After Hurricane Katrina swallowed up New Orleans, people demanded to know why the federal government had been shortchanging Louisiana. Where was the funding this vulnerable state needed to stave off disaster? Well, it turns out Louisiana was getting lots of taxpayer dollars, hundreds of millions more than many other states. The big problem was not the amount of money going to Louisiana, but how it was all being spent. Enough sure wasn’t earmarked for New Orleans’ levees.
The sad truth is that our tax dollars are often wasted. Sometimes the misspent amounts are huge, sometimes fairly small. Their impact is rarely on the scale of Katrina, thank goodness, but at a time of strained budgets and huge deficits, every example of waste and abuse is an outrage.
Bridge to Nowhere
You’re probably seething at how much it costs now to fill up your car’s gas tank. Well, get this. Part of the tax on every gallon of gas is helping to pay for prize pork in Alaska. Political pork, that is, in the form of a hugely expensive, state-of-the-art bridge that connects, well, not much of anything.
This year, in the small fishing village (and cruise-ship stop) of Ketchikan, Alaska, Rep. Don Young, the state’s only U.S. Congressman since 1973, vacuumed up nearly half a billion dollars for new Alaskan bridges that will serve just several thousand people.
Within the huge six-year $286.5 billion highway bill that President Bush signed in August, Young procured some $454 million. He can do that because he is the chairman of the House Committee on Transportation and Infrastructure, and because he apparently doesn’t care that he’s robbing U.S. taxpayers to pay for unnecessary projects.
One of the Alaskan bridges being constructed is a $223 million edifice that will connect Ketchikan (pop. 14,000) to Gravina Island (pop. 50). But this bridge isn’t just a simple connective link; it is an architectural feat rivaling some of America’s most renowned bridges. The Ketchikan-Gravina Island bridge is designed to be slightly shorter than the Golden Gate Bridge, and fully 200 feet above water at its apex (the better for cruise ships to pass underneath).
The preposterous “need” for the bridge is that the airport serving Ketchikan is situated on Gravina Island. However, residents have easily crossed the Tongass Narrows in a mere seven minutes by ferry for more than three decades. Not only is the ferry quick and cost-effective, it connects residents to an airport with fewer than ten commercial flights per day.

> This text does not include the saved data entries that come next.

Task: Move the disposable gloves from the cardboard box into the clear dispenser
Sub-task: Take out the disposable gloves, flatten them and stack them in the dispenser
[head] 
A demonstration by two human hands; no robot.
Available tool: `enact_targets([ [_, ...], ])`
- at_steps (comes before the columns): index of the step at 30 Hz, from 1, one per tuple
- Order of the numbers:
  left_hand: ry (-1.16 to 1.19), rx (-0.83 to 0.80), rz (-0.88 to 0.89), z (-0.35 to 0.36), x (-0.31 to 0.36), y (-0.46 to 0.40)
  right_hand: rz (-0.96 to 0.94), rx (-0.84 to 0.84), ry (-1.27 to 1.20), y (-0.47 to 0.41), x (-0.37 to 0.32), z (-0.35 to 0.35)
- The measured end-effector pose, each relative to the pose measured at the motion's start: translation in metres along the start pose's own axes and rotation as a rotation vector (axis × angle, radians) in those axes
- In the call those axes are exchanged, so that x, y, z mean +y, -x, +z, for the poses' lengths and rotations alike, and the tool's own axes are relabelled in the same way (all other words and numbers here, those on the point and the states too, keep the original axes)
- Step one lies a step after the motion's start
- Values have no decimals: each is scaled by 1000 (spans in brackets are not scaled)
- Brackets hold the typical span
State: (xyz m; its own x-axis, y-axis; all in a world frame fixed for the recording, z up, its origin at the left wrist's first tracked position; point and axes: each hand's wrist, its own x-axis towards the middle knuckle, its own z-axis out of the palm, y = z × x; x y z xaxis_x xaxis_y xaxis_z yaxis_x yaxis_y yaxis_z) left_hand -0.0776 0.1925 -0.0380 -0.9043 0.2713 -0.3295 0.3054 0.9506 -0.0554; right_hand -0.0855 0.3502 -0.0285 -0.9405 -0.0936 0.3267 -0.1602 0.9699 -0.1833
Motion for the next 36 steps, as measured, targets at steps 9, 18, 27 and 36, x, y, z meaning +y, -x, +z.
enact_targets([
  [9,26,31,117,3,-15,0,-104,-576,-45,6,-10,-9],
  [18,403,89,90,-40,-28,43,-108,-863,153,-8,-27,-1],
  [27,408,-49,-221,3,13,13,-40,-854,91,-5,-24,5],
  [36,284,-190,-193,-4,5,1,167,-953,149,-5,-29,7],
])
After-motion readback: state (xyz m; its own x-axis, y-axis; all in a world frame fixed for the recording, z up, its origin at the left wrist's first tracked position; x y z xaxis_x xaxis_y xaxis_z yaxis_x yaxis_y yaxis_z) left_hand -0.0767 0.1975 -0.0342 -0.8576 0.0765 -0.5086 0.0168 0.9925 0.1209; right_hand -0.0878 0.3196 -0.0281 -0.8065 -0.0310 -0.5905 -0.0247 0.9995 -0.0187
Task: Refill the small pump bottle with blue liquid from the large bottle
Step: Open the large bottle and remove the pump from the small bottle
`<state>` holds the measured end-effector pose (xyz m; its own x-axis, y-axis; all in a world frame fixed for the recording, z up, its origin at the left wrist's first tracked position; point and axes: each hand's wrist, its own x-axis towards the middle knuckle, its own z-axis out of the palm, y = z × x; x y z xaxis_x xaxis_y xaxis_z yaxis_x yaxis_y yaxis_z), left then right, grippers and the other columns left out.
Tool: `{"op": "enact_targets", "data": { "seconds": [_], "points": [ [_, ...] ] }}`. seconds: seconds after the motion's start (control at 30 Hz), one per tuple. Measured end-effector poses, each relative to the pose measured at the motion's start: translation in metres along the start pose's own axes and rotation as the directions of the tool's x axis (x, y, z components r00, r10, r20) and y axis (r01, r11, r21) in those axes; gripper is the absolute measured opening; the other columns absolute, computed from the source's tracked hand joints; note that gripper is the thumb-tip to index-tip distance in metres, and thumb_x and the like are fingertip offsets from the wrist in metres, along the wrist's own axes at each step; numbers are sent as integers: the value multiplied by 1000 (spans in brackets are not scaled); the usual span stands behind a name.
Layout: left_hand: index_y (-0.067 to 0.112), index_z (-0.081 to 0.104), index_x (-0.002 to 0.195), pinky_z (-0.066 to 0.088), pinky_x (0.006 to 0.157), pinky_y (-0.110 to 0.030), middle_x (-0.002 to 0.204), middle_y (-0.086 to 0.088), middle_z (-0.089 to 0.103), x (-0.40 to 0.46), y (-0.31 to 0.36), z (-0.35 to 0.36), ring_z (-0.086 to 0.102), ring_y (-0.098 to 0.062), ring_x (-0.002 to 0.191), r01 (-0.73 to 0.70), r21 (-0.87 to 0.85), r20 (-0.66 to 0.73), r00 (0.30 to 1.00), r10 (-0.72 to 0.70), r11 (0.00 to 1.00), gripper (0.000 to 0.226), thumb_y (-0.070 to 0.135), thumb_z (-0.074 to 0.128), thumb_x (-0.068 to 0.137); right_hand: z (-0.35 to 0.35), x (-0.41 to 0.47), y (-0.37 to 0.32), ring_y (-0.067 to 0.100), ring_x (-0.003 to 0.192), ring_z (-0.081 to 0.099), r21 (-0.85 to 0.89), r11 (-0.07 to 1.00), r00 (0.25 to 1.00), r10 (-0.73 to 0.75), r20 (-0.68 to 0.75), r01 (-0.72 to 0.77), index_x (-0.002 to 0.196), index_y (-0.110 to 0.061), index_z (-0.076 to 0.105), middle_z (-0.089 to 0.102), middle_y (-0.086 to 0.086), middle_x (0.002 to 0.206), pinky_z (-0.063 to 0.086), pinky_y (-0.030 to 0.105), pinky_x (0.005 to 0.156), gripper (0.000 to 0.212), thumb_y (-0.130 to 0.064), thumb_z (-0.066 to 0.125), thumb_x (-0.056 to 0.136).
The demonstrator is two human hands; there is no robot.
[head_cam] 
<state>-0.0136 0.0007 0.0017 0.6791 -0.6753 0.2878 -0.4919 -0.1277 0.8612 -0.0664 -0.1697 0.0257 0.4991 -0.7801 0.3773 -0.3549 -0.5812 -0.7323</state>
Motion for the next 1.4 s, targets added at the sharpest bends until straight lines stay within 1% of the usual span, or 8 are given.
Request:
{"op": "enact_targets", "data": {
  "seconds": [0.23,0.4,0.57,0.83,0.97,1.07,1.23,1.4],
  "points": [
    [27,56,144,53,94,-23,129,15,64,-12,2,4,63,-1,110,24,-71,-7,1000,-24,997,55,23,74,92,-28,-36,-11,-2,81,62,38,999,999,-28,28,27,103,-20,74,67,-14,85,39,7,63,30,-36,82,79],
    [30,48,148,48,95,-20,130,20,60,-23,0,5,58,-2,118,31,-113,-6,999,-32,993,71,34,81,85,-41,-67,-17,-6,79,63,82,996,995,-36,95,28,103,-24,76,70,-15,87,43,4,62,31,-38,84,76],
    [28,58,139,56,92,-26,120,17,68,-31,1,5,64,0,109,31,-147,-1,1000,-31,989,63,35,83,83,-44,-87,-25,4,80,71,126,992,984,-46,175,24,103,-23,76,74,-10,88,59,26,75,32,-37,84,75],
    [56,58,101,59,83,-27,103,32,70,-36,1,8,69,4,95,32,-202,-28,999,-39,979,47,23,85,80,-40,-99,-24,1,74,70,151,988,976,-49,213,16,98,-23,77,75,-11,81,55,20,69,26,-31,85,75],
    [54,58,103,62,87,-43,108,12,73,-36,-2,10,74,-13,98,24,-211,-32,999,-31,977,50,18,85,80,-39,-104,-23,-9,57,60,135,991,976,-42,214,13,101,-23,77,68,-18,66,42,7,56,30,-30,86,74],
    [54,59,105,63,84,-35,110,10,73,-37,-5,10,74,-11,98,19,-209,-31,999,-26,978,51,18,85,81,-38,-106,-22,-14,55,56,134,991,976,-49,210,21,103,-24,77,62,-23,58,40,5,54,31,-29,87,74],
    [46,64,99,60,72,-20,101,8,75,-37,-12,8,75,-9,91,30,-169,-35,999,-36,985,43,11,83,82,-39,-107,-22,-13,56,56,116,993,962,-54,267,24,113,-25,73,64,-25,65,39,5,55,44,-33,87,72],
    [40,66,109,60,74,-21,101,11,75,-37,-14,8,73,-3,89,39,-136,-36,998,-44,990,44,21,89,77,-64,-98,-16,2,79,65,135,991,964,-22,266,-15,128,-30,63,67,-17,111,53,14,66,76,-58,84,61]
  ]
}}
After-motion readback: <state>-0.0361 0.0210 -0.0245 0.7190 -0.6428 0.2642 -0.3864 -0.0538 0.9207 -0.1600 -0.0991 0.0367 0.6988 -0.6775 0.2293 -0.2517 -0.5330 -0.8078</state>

In the annals of odious oinkmanship, Young has earned a special place in hog heaven. The Republican Congressman even went so far as to name the bill in honor of his wife and include a provision that one of the Alaskan bridges be named “Don Young’s Way.” Young is so unrepentant that he actually bragged about the bill and his procurement prowess: “I stuffed it like a turkey.”